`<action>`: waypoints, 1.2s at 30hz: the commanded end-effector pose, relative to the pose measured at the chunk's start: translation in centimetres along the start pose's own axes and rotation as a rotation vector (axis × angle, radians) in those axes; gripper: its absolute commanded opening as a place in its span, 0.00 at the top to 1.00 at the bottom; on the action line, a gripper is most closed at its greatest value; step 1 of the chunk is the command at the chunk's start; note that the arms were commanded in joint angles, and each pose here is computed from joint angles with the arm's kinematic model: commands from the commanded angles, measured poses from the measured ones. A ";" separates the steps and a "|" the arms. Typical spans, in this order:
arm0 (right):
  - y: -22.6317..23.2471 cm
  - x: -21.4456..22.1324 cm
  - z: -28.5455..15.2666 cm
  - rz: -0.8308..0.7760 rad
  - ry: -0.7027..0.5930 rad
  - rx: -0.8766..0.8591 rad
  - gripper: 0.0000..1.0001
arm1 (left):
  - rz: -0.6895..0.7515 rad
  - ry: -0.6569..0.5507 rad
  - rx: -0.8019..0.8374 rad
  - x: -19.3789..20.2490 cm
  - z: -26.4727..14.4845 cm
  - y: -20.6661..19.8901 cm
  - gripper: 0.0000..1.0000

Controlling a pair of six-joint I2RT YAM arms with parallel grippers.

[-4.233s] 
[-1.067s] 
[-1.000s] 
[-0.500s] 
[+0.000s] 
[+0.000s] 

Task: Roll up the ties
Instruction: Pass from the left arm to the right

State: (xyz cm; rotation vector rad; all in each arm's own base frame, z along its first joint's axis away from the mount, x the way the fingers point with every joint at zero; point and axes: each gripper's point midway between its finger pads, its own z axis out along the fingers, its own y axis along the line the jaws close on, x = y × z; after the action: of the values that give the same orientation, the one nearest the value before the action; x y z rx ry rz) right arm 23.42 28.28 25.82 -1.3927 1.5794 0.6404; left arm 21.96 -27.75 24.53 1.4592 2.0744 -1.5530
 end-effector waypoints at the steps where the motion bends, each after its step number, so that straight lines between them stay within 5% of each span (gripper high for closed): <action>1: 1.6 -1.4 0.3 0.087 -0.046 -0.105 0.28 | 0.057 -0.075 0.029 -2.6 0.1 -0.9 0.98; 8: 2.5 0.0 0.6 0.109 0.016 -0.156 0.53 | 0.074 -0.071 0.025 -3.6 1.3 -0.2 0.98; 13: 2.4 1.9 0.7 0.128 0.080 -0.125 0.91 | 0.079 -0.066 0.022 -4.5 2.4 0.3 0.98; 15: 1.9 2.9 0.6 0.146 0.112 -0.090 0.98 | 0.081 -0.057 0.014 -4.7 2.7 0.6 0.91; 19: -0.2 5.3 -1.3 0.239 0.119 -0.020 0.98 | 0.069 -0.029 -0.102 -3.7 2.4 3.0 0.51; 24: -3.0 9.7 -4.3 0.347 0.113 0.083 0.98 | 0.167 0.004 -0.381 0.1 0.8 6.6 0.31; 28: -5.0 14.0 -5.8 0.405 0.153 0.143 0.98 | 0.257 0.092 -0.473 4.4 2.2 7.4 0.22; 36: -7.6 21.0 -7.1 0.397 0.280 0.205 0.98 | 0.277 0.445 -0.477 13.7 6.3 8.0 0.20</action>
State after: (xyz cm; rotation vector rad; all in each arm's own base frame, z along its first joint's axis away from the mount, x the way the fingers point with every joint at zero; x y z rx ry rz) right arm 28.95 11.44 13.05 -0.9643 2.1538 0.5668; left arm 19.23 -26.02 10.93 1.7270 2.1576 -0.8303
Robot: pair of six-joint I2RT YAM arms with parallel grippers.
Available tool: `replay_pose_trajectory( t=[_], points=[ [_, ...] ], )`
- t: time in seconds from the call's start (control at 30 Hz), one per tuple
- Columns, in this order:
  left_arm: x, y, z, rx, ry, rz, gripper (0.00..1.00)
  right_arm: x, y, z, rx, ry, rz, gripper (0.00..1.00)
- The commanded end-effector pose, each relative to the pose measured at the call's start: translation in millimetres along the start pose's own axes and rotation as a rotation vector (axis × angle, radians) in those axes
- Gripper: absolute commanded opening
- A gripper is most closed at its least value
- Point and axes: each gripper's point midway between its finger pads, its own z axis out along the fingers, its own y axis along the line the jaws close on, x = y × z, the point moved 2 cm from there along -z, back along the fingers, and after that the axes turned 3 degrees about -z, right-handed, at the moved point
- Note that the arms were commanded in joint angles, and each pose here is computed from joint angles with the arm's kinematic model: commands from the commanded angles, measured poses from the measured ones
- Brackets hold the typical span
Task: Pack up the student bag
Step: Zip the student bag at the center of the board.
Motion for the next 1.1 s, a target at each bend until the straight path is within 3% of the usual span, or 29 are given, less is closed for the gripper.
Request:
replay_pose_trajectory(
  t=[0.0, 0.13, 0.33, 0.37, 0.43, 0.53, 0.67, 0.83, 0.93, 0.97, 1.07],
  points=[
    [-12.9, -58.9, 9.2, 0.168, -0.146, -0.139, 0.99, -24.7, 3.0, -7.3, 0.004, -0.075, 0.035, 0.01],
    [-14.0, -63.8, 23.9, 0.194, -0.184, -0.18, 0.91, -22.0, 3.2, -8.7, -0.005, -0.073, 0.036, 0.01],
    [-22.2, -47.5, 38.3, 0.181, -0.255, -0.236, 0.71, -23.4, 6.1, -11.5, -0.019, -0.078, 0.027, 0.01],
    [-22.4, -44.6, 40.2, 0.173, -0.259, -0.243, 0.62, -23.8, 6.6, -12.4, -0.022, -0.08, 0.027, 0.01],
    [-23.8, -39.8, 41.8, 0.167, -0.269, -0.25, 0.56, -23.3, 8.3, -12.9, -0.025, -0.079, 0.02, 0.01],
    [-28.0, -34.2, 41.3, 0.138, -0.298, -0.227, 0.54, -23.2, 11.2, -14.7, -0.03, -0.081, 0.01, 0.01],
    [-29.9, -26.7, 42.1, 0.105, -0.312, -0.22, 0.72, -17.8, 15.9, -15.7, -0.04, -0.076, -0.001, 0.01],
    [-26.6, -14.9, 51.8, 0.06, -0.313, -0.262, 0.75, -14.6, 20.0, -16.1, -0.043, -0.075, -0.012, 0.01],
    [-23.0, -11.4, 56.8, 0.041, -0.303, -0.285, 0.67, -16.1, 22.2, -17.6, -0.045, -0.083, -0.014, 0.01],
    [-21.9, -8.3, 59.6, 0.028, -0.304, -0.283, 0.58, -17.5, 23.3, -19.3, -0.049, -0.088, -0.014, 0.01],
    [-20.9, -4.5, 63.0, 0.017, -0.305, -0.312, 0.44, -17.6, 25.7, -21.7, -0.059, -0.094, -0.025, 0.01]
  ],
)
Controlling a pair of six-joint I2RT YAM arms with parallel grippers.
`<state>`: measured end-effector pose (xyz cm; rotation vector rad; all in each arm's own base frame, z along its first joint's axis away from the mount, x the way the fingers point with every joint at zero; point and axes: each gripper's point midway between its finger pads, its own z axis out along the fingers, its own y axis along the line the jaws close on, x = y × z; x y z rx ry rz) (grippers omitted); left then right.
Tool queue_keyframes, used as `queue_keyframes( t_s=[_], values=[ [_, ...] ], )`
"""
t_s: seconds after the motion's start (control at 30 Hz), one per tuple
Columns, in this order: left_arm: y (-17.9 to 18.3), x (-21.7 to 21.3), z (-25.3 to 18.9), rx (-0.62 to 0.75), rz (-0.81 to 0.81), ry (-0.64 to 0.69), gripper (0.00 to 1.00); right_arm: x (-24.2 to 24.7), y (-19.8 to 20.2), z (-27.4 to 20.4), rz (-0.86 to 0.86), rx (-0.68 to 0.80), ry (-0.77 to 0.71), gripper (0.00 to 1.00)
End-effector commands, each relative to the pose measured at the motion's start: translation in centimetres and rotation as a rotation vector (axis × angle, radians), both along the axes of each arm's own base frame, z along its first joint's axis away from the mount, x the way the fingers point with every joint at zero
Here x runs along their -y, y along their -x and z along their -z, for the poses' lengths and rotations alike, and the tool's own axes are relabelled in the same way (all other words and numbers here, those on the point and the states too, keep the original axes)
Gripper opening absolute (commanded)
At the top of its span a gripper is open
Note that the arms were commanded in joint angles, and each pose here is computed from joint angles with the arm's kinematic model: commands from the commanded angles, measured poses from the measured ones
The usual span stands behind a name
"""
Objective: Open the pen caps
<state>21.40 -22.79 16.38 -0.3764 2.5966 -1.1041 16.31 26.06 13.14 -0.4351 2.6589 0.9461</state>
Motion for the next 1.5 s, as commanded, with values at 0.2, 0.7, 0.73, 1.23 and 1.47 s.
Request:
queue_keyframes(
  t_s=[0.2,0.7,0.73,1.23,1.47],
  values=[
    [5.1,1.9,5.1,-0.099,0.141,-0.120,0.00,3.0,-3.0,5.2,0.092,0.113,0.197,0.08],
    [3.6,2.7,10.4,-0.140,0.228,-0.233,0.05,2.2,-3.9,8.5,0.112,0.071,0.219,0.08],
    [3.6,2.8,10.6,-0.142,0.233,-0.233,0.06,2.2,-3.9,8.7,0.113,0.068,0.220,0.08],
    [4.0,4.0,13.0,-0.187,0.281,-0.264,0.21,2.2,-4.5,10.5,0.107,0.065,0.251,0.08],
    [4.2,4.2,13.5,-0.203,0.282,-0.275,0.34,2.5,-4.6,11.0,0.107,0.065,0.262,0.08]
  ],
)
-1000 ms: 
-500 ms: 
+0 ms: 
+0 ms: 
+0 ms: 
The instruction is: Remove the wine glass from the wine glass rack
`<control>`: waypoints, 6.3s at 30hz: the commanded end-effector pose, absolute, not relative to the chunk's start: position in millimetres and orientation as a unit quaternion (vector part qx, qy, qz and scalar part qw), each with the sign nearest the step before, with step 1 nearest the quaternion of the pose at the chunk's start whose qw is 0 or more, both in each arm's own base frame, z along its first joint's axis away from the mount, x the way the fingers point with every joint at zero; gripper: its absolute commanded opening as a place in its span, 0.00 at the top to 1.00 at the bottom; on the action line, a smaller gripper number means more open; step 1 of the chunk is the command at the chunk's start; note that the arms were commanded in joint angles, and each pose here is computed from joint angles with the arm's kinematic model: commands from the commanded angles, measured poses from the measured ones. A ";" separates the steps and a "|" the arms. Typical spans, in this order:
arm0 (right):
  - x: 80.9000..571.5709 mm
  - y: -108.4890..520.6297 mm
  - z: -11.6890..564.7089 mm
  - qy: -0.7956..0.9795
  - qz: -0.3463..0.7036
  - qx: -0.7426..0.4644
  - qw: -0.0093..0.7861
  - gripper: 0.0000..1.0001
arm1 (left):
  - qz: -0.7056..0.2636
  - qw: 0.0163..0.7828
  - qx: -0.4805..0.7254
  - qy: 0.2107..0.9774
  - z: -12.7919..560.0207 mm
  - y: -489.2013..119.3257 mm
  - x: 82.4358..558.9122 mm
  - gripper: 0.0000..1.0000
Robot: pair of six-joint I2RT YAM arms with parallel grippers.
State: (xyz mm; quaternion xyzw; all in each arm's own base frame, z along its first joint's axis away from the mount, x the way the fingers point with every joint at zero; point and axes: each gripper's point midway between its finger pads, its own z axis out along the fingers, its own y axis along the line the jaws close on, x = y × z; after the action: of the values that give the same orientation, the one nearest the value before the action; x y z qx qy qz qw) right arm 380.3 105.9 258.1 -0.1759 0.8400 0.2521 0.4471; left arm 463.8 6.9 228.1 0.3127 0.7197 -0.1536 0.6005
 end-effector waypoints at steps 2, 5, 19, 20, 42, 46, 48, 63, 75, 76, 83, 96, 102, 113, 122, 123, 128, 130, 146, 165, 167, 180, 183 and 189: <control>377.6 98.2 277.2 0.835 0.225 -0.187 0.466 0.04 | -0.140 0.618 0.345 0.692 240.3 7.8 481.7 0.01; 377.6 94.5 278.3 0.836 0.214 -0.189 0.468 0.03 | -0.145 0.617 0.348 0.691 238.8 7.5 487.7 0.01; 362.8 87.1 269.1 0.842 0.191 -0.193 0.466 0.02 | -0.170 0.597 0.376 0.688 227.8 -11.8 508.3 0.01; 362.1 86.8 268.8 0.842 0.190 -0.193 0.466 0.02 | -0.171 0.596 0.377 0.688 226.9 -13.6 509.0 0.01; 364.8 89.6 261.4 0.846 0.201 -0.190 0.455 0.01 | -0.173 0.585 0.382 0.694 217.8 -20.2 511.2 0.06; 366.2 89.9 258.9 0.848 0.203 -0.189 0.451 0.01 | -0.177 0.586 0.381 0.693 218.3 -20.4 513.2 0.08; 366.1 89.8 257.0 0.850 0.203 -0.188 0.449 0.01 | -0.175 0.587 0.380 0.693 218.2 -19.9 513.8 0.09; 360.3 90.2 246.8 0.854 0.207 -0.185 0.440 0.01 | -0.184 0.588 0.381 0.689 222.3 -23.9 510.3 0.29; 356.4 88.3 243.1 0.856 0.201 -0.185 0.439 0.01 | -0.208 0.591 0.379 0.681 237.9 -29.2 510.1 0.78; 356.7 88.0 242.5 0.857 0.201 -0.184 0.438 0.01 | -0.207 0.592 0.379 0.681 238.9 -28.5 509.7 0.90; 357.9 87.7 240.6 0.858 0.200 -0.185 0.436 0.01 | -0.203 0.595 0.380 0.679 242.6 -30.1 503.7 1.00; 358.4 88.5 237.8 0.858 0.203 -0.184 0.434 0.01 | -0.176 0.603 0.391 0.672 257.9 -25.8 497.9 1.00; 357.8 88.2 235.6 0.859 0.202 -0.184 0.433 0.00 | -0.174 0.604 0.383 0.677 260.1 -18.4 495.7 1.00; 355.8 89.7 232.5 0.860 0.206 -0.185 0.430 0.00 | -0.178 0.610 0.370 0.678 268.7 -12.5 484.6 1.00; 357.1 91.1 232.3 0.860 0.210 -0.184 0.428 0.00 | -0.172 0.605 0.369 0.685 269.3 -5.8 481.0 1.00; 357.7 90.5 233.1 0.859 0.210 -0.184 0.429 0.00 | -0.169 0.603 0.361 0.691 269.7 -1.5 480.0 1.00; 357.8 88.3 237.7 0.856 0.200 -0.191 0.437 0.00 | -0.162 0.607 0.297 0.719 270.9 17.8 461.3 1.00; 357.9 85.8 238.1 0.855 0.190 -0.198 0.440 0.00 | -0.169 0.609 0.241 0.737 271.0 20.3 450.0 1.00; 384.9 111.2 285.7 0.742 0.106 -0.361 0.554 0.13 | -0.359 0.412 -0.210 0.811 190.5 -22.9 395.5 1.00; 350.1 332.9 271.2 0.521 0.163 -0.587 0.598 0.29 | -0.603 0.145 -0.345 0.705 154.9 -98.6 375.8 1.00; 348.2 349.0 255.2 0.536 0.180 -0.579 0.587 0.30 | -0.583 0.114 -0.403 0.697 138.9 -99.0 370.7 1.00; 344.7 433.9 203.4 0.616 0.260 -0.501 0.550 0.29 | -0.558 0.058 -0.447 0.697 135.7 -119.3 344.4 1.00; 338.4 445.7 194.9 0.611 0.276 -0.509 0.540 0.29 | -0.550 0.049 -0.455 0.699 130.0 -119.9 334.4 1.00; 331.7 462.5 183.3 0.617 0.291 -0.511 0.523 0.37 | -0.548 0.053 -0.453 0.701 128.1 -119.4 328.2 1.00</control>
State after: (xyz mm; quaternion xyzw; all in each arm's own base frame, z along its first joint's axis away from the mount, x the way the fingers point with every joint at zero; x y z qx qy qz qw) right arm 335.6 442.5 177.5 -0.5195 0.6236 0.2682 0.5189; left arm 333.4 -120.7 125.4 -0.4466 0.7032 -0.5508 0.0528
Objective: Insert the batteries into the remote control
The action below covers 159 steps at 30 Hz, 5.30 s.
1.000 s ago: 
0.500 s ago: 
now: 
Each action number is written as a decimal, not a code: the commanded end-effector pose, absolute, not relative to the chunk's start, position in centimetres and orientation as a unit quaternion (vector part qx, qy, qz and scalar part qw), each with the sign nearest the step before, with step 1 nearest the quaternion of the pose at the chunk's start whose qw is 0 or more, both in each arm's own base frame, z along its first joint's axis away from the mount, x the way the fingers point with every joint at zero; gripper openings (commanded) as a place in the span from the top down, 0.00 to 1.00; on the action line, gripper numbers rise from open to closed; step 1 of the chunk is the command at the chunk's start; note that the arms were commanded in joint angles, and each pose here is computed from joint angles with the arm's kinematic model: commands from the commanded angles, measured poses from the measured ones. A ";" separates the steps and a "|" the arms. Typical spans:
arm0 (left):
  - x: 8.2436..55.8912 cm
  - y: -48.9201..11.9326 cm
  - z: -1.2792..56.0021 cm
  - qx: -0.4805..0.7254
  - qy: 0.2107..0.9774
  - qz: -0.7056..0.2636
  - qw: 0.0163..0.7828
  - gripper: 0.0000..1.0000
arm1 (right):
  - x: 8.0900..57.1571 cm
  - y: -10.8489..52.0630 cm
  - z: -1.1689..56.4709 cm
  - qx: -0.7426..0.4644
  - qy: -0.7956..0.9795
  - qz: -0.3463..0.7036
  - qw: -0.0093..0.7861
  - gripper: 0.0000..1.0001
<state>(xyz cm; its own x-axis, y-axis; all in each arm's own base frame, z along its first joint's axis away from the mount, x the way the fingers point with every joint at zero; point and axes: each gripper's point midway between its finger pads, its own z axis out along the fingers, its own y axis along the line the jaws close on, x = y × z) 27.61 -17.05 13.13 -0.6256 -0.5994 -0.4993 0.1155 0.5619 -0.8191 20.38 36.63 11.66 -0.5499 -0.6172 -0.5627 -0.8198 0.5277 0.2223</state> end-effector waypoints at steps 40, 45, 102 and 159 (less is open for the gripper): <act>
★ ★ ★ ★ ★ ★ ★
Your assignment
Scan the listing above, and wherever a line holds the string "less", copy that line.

Output for this task
Motion for the next 1.1 s, a target at each bend until the straight path is within 3% of the usual span, or 29 are given, less is closed for the gripper.
<state>(xyz cm; its own x-axis, y-axis; all in each arm's own base frame, z along its first joint's axis away from the mount, x the way the fingers point with every joint at zero; point and axes: each gripper's point midway between its finger pads, its own z axis out along the fingers, its own y axis along the line the jaws close on, x = y × z) 27.61 -17.05 13.13 -0.6256 -0.5994 -0.4993 0.1155 0.5619 -0.8191 20.38 36.63 11.66 -0.5499 -0.6172 -0.5627 -0.8198 0.5277 0.2223</state> end-effector waypoints at steps 40, 45, 102 and 159 (less is open for the gripper): <act>

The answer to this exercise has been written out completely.